- WHAT IS NEEDED: Using the records below, quote only the span that opens with the line containing "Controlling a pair" and closes with the line containing "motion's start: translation", exactly and inclusively.

- DATA PROVIDED:
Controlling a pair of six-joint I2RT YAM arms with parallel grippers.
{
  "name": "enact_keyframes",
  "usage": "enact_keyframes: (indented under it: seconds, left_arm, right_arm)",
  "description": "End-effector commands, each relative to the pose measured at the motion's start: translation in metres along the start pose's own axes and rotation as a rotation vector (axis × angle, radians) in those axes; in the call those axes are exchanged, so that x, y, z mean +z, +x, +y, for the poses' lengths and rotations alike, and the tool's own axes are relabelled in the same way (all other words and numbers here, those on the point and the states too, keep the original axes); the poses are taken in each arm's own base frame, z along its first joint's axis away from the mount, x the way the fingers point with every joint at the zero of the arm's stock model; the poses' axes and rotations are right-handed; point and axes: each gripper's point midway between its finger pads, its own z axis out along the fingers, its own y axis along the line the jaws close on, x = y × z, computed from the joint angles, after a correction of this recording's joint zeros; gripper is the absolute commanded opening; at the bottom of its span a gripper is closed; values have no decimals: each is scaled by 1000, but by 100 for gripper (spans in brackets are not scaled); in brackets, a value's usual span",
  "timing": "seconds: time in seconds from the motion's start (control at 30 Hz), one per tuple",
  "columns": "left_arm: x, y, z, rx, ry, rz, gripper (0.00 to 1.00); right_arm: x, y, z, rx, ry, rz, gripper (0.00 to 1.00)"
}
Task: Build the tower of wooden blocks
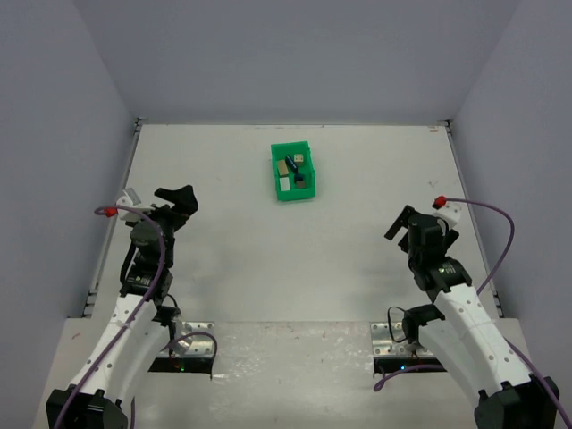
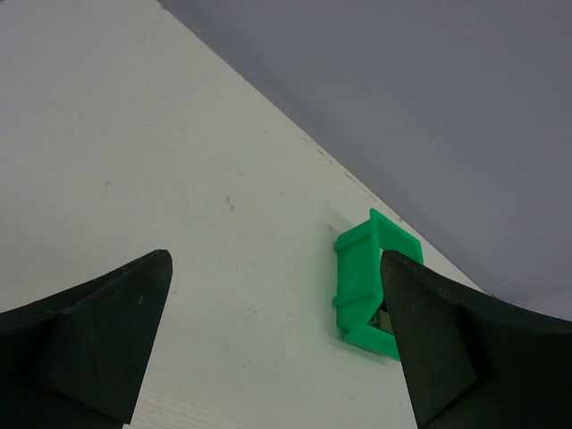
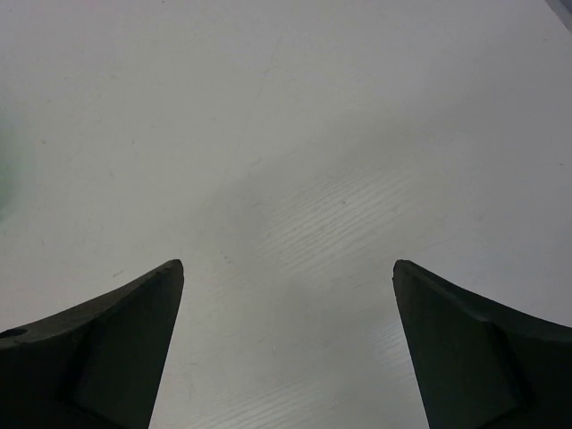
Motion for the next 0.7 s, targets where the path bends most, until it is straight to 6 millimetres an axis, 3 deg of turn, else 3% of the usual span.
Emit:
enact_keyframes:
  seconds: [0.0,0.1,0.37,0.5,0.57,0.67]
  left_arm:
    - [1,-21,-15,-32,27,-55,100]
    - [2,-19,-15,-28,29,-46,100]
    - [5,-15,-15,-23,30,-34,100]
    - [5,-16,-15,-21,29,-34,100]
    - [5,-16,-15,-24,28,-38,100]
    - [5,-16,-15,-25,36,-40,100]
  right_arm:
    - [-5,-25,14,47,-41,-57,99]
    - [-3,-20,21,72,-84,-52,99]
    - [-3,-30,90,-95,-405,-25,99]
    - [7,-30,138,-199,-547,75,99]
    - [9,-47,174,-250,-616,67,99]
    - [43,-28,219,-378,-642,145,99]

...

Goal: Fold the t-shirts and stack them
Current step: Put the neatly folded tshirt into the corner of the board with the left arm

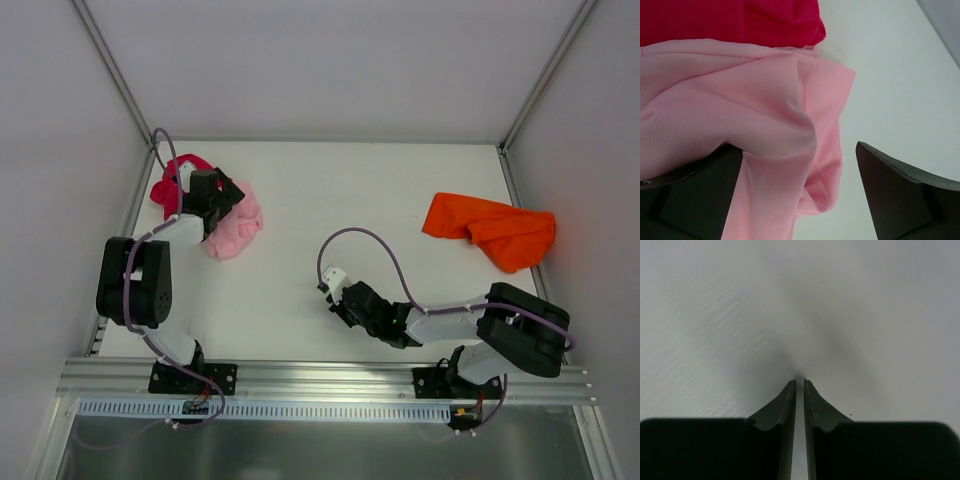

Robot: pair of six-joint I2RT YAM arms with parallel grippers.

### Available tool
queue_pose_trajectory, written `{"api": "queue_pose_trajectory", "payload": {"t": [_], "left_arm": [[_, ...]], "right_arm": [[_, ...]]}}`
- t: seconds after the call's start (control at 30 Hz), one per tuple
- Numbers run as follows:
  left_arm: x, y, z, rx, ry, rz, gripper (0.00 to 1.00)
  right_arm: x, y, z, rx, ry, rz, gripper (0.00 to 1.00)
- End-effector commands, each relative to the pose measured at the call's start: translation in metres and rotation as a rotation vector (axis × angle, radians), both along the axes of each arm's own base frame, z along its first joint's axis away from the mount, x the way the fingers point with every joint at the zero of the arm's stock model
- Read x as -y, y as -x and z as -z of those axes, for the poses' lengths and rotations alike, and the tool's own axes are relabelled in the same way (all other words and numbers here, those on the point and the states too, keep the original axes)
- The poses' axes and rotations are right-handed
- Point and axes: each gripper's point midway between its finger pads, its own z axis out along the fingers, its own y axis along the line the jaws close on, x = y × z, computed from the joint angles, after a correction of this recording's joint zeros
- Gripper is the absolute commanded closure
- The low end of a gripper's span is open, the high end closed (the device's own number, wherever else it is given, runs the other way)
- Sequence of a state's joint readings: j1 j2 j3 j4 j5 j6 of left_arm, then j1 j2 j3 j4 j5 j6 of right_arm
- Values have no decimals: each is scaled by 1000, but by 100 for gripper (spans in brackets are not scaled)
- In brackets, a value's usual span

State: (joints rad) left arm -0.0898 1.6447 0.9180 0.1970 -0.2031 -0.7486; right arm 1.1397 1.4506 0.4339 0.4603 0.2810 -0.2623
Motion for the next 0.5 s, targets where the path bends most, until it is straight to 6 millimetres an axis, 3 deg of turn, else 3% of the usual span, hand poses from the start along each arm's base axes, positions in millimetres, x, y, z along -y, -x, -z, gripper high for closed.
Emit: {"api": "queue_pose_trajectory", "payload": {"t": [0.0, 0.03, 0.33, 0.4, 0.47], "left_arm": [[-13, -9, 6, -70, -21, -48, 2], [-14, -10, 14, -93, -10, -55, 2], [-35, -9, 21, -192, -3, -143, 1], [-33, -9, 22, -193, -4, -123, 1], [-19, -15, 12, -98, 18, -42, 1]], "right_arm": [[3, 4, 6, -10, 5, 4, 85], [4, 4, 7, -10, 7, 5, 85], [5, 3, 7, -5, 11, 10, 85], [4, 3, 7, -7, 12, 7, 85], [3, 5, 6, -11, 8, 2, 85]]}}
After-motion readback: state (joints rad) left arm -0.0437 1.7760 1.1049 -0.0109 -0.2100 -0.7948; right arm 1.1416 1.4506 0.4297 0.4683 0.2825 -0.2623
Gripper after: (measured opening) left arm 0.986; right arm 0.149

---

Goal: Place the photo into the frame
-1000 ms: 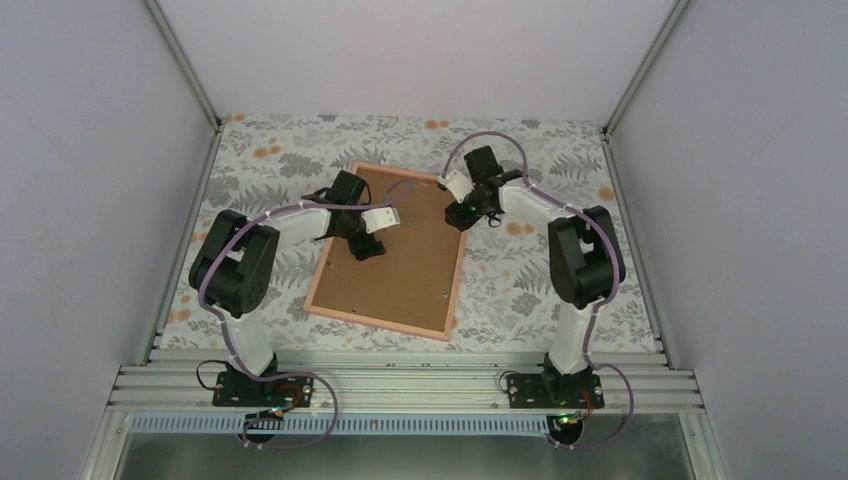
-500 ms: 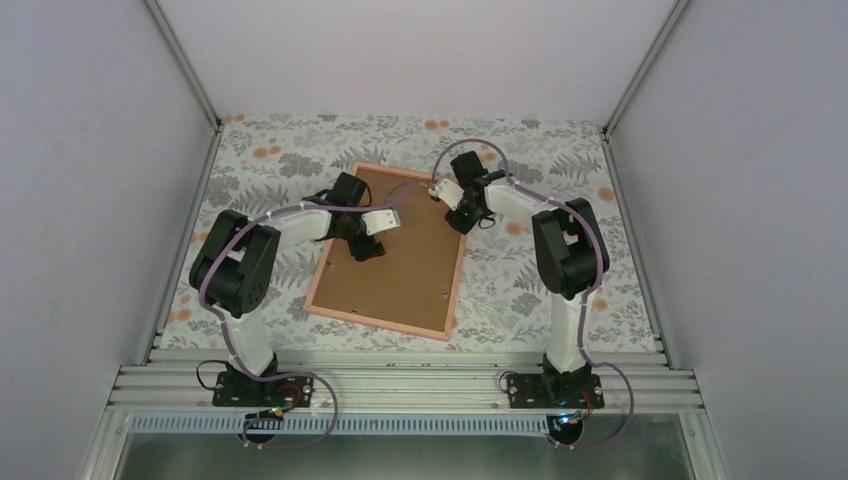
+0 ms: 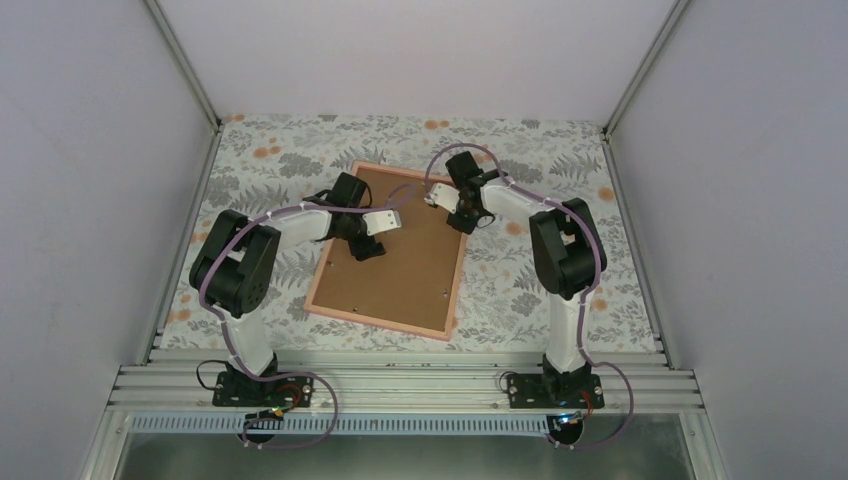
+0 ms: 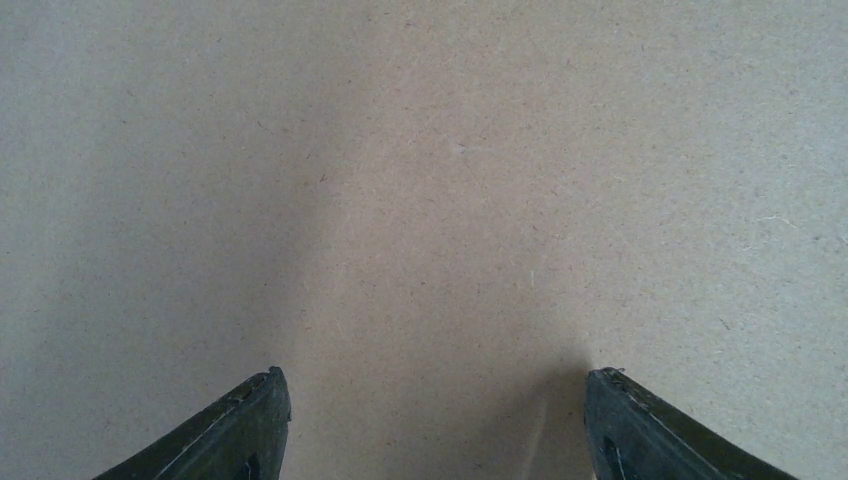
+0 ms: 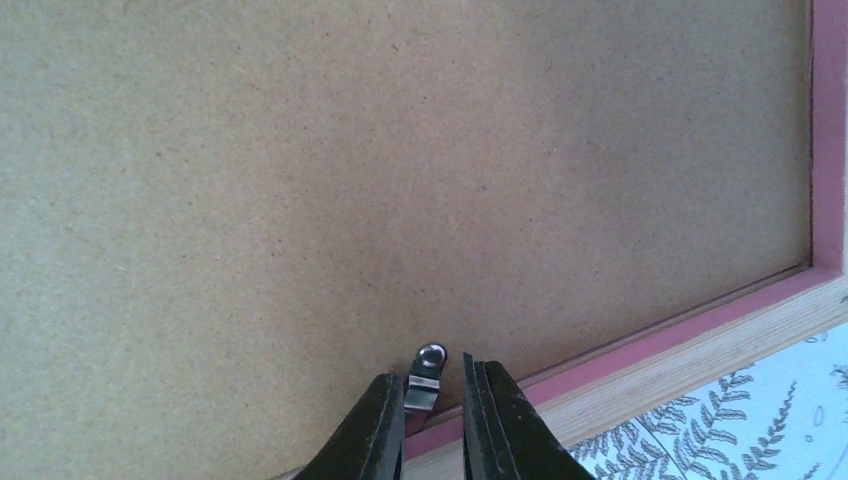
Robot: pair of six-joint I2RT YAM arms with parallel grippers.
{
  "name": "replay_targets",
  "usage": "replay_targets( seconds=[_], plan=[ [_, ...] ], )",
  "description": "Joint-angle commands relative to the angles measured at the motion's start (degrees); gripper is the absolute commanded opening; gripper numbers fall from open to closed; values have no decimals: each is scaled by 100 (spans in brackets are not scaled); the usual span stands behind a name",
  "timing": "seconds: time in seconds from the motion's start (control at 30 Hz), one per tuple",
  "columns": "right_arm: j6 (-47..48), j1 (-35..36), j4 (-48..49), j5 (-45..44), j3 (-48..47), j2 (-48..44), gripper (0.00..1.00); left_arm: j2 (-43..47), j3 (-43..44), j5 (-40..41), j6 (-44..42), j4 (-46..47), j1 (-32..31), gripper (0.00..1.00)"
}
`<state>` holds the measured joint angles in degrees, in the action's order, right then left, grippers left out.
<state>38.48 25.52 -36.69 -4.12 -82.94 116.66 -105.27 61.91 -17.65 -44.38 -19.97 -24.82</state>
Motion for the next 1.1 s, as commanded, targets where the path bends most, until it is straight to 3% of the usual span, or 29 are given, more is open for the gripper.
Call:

- EXERCISE SOLUTION:
Controlling a pair of six-joint I2RT YAM arms with parallel grippers.
{
  "name": "enact_keyframes",
  "usage": "enact_keyframes: (indented under it: seconds, left_arm, right_arm)",
  "description": "End-effector commands, each relative to the pose measured at the motion's start: translation in metres along the start pose's own axes and rotation as a rotation vector (axis × angle, radians) in those axes; in the call those axes are exchanged, so that x, y, z mean +z, +x, +y, for the poses' lengths and rotations alike, and the tool's own axes are relabelled in the same way (all other words and numbers here, those on the point and the states too, keep the original axes); the poses are taken in each arm's own base frame, z along its first joint's axis away from the mount, x the way the fingers point with every joint at the zero of the arm's stock model; the poses' axes and rotations are right-handed; point and axes: each gripper's point midway between its finger pads, its own z axis out along the fingers, its own y axis along the line the jaws close on, x = y × z, computed from the joint angles, after a correction of this recording's joint zeros; gripper is the absolute commanded opening; at the bottom of its span a gripper is closed; values have no decimals: each is scaled by 1000, but by 100 for gripper (spans in brackets are not scaled); in brackets, a value's usual span",

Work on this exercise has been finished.